Wasting away with thyroid disease possibly brought on by exposure to polybrominated diphenyl ethers (PBDEs), they can have no idea what made them sick or why, and they're powerless to stop it. It's unconscionable.
But as the journal of Environmental Science and Technology points out, we already knew that children have been taking on more PBDEs from household products than adults do in the same househould; in fact, a study published in 2006 found "children's levels 2- to 5-fold higher than those of their parents." In other words, we should have been outraged already.
Doesn't matter, though, really, does it? Whatever wakes us up. And we have no excuse. What matters now is what we do about it. And there's no greater authority on this than author, climber and biophysical chemist Arlene Blum, who in the 1970 worked to get another flame retardant chemical, Tris, banned from children's sleepwear. On the Huffington Post, she writes not only of her cat's battle with (PBDE-triggered?) hyperthyroidism, but also of the ongoing political struggle to ban disease-causing chemicals from our household products, furniture and toys. PBDEs have already been banned in California, but:
The bad news is that the very same Tris, I'd helped remove from kid's pajamas decades ago is replacing them. A handful of companies -- Albemarle, Dead Sea Bromine, and Chemtura -- supply potentially toxic fire retardant chemicals to the foam and furniture industries with assurances of safety. And these fire retardant manufacturers have already spent $1.4 million in Sacramento this year opposing reforms that would protect our health and environment.

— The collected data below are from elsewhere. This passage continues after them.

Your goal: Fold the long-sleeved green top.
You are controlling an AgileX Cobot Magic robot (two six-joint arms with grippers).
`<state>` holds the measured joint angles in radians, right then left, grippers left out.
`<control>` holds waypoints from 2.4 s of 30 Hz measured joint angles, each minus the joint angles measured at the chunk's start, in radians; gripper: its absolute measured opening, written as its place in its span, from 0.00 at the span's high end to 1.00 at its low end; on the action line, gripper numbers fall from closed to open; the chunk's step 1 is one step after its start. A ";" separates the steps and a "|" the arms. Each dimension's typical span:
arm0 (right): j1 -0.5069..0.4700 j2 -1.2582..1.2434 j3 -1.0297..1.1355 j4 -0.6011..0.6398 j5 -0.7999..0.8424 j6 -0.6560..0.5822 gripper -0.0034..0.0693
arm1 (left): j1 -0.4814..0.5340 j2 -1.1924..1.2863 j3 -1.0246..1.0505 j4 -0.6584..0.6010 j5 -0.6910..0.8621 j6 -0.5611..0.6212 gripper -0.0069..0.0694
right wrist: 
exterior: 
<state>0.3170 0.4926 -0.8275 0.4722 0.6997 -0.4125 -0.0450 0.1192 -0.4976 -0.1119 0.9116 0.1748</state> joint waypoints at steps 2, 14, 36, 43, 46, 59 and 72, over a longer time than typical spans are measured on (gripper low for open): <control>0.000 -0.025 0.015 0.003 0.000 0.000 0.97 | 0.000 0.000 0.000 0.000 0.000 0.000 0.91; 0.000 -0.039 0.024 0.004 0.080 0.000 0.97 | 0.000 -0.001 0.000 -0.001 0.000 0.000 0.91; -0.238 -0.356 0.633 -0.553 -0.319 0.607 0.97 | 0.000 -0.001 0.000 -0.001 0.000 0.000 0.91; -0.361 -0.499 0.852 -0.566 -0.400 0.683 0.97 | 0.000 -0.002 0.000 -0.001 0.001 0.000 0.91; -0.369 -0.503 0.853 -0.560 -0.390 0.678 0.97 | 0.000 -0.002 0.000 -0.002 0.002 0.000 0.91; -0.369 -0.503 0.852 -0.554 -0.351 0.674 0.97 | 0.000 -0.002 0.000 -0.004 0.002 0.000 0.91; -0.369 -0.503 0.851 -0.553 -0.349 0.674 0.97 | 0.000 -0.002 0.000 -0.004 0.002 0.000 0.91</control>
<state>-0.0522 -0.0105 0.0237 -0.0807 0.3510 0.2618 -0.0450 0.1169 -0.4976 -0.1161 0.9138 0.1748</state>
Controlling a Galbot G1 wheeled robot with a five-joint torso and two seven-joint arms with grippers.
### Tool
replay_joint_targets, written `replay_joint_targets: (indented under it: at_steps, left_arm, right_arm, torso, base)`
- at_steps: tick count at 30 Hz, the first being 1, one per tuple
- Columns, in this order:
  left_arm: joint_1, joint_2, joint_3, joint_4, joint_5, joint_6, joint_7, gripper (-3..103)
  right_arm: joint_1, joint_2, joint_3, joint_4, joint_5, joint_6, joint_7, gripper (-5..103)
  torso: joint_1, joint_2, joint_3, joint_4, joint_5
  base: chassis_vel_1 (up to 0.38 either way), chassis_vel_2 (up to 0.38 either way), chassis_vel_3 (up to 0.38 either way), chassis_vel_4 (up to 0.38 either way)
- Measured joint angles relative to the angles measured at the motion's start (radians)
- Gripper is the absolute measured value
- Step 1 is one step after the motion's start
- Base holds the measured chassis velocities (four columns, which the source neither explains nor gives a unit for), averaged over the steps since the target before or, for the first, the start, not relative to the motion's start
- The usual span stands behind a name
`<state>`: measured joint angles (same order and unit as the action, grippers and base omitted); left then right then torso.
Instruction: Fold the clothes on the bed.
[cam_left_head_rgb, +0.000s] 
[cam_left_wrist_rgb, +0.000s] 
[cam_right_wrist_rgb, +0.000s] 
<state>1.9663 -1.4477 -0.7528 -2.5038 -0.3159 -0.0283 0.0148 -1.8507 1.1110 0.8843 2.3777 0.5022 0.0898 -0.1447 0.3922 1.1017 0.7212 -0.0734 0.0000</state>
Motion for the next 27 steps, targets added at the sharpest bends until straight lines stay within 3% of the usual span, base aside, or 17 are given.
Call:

As Blum notes, MomsRising.org has a letter-writing campaign going to urge the swift passage and approval of AB 706, the bill working its way through Sacramento that would "require all
seating, bedding, and furniture products to comply with certain requirements, including . . . the requirement that they not contain brominated fire retardants or chlorinated fire retardants," beginning in 2010.
Don't just do it for your cat. Do it for yourself. And your kids.
And, of course, it goes without saying: Do it for future generations of cats.